The first official public lottery documented in Europe was held under the rule of Augustus Caesar in order to fund public works projects. After that, the lottery and raffle phenomena spread across Europe and were used to address issues ranging from infrastructure to poverty. When English settlers traversed the Atlantic in the early 17th century, the lottery traveled with them.

The 13 colonies relied heavily on public lotteries to build the New England streets, wharves and foundations of cities; Harvard used lotteries to construct university buildings in the 18th century.

Because of the lottery’s community-oriented origins and present day-advertisement, many lottery players rationalize their habit by taking comfort in the fact that their contributions are being used to fund public causes, primarily public schools; however, this selling point is often misleading.

In California, where the recent record-breaking $2.4 billion Powerball winning ticket was purchased, the funding is distributed among public schools with a disproportionate amount of money going towards those in wealthier districts, on top of many residents of such areas not spending money on lottery tickets. This means that these wealthier areas benefit from the lottery even though they tend to not personally spend as much money on it. States like Virginia, Maryland and Texas use lottery profits to fund existing school budgets rather than creating new programs, like grants and scholarships, that could potentially improve the quality of public education.

Massachusetts has seen the net profit from the state lottery improve steadily over the last 10 years with the proceeds going towards the favorable model of unregulated local aid. By allowing individual municipalities to allocate funds towards their own goals and projects, the Massachusetts State Lottery evades the bureaucratic costs associated with the distribution of funds and makes purchasing a ticket at the campus convenience store more ethically sound; however, after purchasing a ticket, your chances of winning are slim while the chances of the ticket improving your life are even slimmer.

Although the commonly heard expression “money can’t buy happiness” is debatable, some lottery winners do not even improve their financial condition. Managing large sums of money is difficult, and throwing people into the deep end and expecting them to be able to swim is unreasonable. Understandably, lottery winners are less likely to continue working after winning, leaving them to rely on their unmerited fortunes.

According to a 2014 study published by the National Bureau of Economic Research, the top 1% of Americans by wealth saved roughly 38% of their income in 2010–12. In a 2001 study published in the American Economic Review, surveyed lottery winners saved just 16% of their prize.

This poor financial planning is demonstrated by the fact that approximately one-third of lottery winners eventually end up in bankruptcy. Research has shown that lottery winners who come into significant sums of money do not escape bankruptcy altogether; their winnings only postpone it. This result is consistent with the classic adage, “give a man a fish, and you feed him for a day; teach a man to fish and you feed him for a lifetime.
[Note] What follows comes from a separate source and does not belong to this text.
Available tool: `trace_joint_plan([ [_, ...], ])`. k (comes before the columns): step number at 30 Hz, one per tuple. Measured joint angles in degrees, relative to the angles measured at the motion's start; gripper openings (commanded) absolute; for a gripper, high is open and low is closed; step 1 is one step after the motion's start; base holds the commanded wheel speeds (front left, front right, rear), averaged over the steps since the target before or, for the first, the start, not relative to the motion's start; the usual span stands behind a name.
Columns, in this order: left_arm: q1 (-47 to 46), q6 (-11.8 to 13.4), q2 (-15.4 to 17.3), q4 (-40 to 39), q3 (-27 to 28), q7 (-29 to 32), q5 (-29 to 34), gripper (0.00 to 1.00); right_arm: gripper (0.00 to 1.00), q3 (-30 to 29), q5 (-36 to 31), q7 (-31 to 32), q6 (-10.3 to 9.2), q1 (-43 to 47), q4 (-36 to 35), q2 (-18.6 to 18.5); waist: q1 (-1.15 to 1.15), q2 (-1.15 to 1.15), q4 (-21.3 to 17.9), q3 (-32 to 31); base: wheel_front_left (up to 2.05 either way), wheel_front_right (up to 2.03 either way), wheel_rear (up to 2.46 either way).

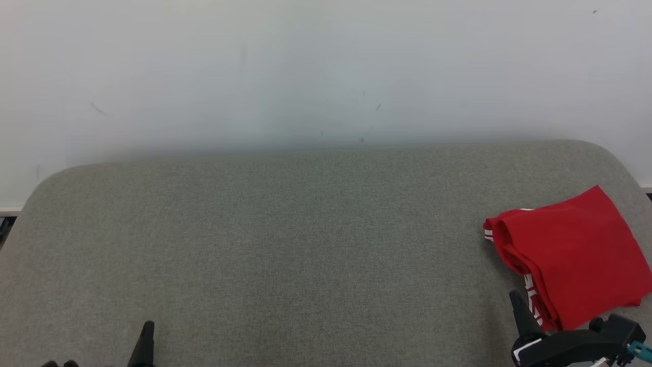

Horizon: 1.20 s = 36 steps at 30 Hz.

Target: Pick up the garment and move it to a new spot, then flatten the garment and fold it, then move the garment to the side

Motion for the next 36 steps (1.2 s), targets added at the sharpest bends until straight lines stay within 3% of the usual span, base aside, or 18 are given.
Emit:
trace_joint_plan([
  [36, -3.32, -5.06, -2.11, -0.82, 7.1, 4.37, -25.15, 0.0, 0.0, -2.86, 27.07, 3.96, 2.2, -2.98, -1.42, -0.13, 0.0, 0.0, -0.55, 3.07, 0.0, 0.0, 0.0],
])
As it seems, giving lottery winners a very big fish does not help when their pond goes dry, and they ultimately remain hungry. The lottery may appear for many as a tantalizing way to get rich quickly, yet the best way to long-term financial success is still wise financial planning and decision making.

Although, according to a 2016 Gallup poll, 53% of individuals with a college degree reported purchasing a lottery ticket recently, it is important for college students to understand the opportunities available to them in the realm of personal finance skills. For example, classes such as “Developing Financial Literacy” are available to Tufts students at the Derby Entrepreneurship Center along with resources provided through the FIRST Center. In college, many students have their first encounter with managing their own finances, and though this may seem daunting, these resources are far better options than the lottery.

Even though the principle behind directing lottery profits towards state budgets benefits public projects in general, the advertising practices are ethically questionable at best in addition to the fact that the implementation and distribution of profits are often problematic.

On an individual level, the rare lottery winners are often more harmed by what they call ‘luck.’ It may be fun to scratch off a brightly colored piece of paper every now and then, but remember the power of your dollar as a consumer and consider donating directly to the causes that matter to you rather than relying on a suspect middleman to do it for you.